Given material: Begin
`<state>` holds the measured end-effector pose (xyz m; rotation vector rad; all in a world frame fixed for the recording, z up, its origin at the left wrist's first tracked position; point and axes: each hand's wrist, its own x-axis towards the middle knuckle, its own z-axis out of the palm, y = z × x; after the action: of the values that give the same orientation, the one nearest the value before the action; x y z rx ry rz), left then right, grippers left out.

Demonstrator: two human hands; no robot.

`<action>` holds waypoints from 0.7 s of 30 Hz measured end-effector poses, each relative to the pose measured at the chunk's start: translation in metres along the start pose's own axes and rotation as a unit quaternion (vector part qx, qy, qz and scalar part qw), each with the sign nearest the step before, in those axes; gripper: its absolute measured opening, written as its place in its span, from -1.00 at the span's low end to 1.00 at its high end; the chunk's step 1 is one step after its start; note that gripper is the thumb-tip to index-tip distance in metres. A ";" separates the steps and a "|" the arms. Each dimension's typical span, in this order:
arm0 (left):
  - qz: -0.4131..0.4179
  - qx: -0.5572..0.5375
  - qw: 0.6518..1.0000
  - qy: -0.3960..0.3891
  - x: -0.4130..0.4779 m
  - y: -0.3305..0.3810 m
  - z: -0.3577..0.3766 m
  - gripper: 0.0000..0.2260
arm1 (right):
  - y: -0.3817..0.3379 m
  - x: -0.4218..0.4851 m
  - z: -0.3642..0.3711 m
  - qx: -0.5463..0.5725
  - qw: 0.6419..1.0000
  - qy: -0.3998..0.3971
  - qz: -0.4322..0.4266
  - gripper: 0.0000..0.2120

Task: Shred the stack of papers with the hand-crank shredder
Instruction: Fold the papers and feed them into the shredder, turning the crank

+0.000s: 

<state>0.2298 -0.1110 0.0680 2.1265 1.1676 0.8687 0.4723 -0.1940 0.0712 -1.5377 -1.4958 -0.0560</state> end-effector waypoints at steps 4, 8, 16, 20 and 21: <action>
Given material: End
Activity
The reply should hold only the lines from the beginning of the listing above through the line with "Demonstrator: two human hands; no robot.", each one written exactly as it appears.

Reply to the exercise
`<state>` holds the measured end-effector pose (xyz m; rotation vector rad; all in a world frame fixed for the recording, z up, its origin at the left wrist's first tracked position; point and axes: each hand's wrist, its own x-axis towards the middle knuckle, its own z-axis out of the palm, y = z × x; after the action: of the values that give the same orientation, the one nearest the value before the action; x y z rx ry rz), left then right, grippers left out.

Demonstrator: two human hands; no robot.

The response is now finished.